Exercise instructions:
Transcribe every record as it stands and set the images aside.

Data for this task:
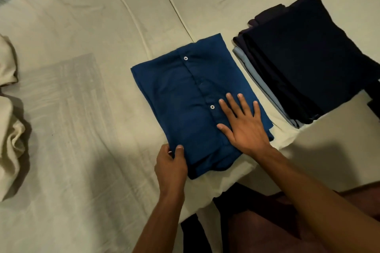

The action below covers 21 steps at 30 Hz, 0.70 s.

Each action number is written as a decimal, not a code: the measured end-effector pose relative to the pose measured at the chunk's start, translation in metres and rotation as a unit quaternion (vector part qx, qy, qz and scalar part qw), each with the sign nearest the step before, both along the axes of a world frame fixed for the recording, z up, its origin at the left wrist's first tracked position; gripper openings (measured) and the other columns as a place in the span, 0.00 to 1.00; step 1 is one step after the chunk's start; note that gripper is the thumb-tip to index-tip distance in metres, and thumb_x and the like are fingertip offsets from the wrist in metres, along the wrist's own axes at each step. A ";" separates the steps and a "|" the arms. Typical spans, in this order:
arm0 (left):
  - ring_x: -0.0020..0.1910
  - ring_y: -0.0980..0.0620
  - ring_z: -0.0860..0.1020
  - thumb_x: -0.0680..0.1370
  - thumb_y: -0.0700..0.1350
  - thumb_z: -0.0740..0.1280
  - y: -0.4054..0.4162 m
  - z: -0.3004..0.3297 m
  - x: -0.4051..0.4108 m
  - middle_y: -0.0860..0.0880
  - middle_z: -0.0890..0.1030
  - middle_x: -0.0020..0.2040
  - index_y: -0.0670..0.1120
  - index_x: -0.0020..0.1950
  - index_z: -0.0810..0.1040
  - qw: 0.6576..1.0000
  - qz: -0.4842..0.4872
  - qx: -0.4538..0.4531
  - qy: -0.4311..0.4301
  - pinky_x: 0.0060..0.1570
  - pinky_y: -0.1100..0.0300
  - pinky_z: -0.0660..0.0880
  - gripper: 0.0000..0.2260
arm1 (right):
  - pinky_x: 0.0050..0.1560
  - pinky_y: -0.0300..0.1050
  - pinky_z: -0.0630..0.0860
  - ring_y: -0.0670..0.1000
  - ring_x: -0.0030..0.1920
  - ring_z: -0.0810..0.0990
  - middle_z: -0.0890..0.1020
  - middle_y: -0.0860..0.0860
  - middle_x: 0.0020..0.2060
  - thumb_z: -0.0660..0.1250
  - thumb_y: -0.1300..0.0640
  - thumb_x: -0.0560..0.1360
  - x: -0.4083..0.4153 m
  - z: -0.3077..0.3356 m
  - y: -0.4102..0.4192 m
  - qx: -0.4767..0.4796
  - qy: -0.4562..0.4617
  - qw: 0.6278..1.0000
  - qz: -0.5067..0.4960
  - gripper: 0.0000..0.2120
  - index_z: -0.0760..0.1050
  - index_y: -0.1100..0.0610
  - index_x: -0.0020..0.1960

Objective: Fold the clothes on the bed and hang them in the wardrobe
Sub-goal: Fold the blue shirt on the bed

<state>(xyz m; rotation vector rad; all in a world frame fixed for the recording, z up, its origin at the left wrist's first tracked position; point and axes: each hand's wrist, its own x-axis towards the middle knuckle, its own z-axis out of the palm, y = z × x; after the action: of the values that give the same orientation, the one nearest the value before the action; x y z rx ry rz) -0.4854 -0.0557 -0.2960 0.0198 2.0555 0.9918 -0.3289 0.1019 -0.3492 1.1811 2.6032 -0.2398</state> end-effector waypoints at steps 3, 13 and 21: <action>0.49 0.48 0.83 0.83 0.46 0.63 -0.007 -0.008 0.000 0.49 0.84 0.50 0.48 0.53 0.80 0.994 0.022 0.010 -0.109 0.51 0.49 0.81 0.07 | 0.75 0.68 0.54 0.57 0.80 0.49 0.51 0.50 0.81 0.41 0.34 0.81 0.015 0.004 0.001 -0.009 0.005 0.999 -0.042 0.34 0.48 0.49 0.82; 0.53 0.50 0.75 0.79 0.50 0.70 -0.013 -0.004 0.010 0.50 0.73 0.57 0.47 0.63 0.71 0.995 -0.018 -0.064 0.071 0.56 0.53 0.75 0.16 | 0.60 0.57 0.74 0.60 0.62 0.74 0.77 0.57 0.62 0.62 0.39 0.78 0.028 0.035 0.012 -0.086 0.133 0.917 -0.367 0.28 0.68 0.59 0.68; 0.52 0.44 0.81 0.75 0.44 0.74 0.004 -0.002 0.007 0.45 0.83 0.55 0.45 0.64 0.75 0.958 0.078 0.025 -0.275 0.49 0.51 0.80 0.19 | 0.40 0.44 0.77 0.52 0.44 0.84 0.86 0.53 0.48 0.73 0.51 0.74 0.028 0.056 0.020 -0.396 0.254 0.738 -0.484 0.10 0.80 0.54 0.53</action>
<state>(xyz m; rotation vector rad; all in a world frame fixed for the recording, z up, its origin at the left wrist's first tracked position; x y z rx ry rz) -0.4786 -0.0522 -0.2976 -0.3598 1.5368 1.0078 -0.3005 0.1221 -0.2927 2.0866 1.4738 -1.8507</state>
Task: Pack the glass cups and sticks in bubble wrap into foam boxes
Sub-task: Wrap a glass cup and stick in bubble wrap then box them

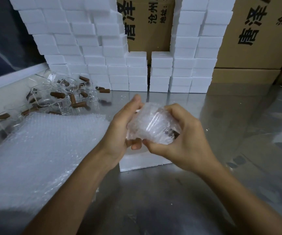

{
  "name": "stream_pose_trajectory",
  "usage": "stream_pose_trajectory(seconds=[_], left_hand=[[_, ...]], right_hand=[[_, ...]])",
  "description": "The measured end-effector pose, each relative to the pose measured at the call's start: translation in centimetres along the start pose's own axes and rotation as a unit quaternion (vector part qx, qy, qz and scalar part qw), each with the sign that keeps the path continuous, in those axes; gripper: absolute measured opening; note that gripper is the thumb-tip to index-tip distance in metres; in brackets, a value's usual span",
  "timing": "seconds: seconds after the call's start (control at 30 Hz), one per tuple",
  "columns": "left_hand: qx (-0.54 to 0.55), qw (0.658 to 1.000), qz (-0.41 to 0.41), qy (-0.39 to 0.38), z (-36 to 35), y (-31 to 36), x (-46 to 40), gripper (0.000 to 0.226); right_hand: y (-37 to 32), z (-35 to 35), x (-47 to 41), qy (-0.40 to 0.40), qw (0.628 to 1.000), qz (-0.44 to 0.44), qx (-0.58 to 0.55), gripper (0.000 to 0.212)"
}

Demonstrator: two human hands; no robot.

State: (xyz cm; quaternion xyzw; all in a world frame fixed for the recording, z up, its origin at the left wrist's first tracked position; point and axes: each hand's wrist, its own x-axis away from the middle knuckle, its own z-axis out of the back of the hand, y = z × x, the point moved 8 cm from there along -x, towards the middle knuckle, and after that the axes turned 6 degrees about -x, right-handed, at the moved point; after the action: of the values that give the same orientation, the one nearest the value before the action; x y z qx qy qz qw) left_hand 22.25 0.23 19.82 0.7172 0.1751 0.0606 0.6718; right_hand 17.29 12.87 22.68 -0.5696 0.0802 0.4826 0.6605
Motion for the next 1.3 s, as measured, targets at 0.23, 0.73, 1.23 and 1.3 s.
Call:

Response to this task:
The action below covers 21 steps at 30 Hz, 0.70 s.

Each action number is written as a decimal, not a code: the measured end-effector pose relative to the pose measured at the chunk's start, translation in metres and rotation as a unit quaternion (vector part qx, qy, qz and scalar part qw), each with the sign nearest the step before, both along the axes of a world frame fixed for the recording, z up, its origin at the left wrist's first tracked position; gripper openings (measured) and the other columns as a place in the span, 0.00 to 1.00; step 1 is one step after the chunk's start; note that gripper is the thumb-tip to index-tip distance in metres, and thumb_x and the like are fingertip offsets from the wrist in metres, along the wrist's own axes at each step. A ";" separates the steps and a "|" the arms. Typical spans, in this order:
arm0 (left):
  - ring_x: -0.0020..0.1910
  - ring_y: -0.0980..0.0620
  - ring_z: -0.0860..0.1020
  - thumb_x: -0.0680..0.1370
  - thumb_y: -0.0700..0.1350
  - thumb_z: -0.0740..0.1280
  - y: -0.4054..0.4162 m
  - z: -0.3004..0.3297 m
  - x: -0.4051..0.4108 m
  - middle_y: -0.0860..0.0880
  - middle_z: -0.0890..0.1030
  - middle_x: -0.0020..0.2040
  - index_y: -0.0670..0.1120
  - index_x: -0.0020..0.1950
  - index_z: -0.0810..0.1040
  - qw: 0.6576..1.0000
  - qz: -0.4842..0.4872
  - qx: -0.4538..0.4531
  - qy: -0.4311..0.4301
  - pinky_x: 0.0060..0.1570
  - pinky_y: -0.1100..0.0300
  - pinky_z: -0.0660..0.0880
  - gripper: 0.0000..0.2260
arm1 (right):
  - pinky_x: 0.0050..0.1560
  - pinky_y: -0.0300..0.1050
  - pinky_z: -0.0630..0.0860
  - ring_y: -0.0670..0.1000
  - ring_x: -0.0030..0.1920
  - ring_z: -0.0810..0.0990
  - middle_z: -0.0890..0.1020
  - middle_y: -0.0860..0.0860
  - middle_x: 0.0020..0.2060
  - thumb_z: -0.0660..0.1250
  - thumb_y: -0.1300..0.0640
  - thumb_x: -0.0560..0.1360
  - x: -0.4083..0.4153 m
  - z: -0.3077..0.3356 m
  - y: -0.4102..0.4192 m
  - qx: -0.4767..0.4796
  - qy: -0.4562..0.4617
  - qw: 0.6278..1.0000
  - qz: -0.5067..0.4960
  - gripper: 0.0000..0.2120
  - index_z: -0.0760..0.1050
  - index_y: -0.1100..0.0610
  - index_x: -0.0020..0.1960

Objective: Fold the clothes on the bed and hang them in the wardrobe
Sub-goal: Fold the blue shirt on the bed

<state>(xyz m; rotation vector rad; all in a world frame fixed for the recording, z up, its origin at the left wrist's first tracked position; point and axes: each hand's wrist, its own x-axis towards the middle knuckle, its own z-axis out of the palm, y = z × x; after the action: of the values that give the same orientation, the one nearest the value before the action; x y z rx ry rz) -0.4854 -0.0557 -0.2960 0.0198 2.0555 0.9918 -0.3289 0.1019 -0.3492 1.1811 2.6032 -0.2398</state> end-effector waypoints at steps 3, 13 and 21: <action>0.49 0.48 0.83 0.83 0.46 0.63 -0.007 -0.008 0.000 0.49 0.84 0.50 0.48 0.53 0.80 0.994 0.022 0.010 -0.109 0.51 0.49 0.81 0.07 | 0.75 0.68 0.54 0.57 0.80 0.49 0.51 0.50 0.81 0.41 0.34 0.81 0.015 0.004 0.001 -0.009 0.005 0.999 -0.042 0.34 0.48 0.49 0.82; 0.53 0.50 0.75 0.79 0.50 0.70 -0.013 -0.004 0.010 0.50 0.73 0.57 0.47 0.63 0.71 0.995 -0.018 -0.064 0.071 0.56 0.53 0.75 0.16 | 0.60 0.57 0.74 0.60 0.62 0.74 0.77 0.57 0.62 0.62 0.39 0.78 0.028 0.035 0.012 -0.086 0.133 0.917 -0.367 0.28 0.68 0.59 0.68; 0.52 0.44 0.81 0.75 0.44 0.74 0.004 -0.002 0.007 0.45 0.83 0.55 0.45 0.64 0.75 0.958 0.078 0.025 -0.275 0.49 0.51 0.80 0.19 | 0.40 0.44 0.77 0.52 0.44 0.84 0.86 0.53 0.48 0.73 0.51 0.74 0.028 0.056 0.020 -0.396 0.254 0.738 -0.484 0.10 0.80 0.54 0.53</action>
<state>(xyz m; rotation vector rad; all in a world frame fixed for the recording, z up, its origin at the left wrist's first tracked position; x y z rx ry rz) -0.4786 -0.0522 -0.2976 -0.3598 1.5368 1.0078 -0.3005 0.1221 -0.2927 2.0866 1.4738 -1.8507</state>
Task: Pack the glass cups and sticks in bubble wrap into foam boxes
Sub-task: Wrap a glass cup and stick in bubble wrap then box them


{
  "name": "stream_pose_trajectory",
  "usage": "stream_pose_trajectory(seconds=[_], left_hand=[[_, ...]], right_hand=[[_, ...]])",
  "description": "The measured end-effector pose, each relative to the pose measured at the call's start: translation in centimetres along the start pose's own axes and rotation as a unit quaternion (vector part qx, qy, qz and scalar part qw), each with the sign that keeps the path continuous, in those axes; gripper: absolute measured opening; note that gripper is the thumb-tip to index-tip distance in metres; in brackets, a value's usual span",
  "timing": "seconds: seconds after the call's start (control at 30 Hz), one per tuple",
  "columns": "left_hand: qx (-0.54 to 0.55), qw (0.658 to 1.000), qz (-0.41 to 0.41), qy (-0.39 to 0.38), z (-36 to 35), y (-31 to 36), x (-46 to 40), gripper (0.000 to 0.226); right_hand: y (-37 to 32), z (-35 to 35), x (-47 to 41), qy (-0.40 to 0.40), qw (0.628 to 1.000), qz (-0.44 to 0.44), qx (-0.58 to 0.55), gripper (0.000 to 0.212)"
}

Demonstrator: two human hands; no robot.

State: (xyz cm; quaternion xyzw; all in a world frame fixed for the recording, z up, its origin at the left wrist's first tracked position; point and axes: each hand's wrist, its own x-axis away from the middle knuckle, its own z-axis out of the back of the hand, y = z × x, the point moved 8 cm from there along -x, towards the middle knuckle, and after that the axes turned 6 degrees about -x, right-handed, at the moved point; after the action: of the values that give the same orientation, the one nearest the value before the action; x y z qx qy qz qw) left_hand 22.25 0.23 19.82 0.7172 0.1751 0.0606 0.6718; right_hand 17.29 12.87 22.68 -0.5696 0.0802 0.4826 0.6605
Motion for the next 1.3 s, as measured, targets at 0.23, 0.73, 1.23 and 1.3 s.
Call:

This finishes the exercise.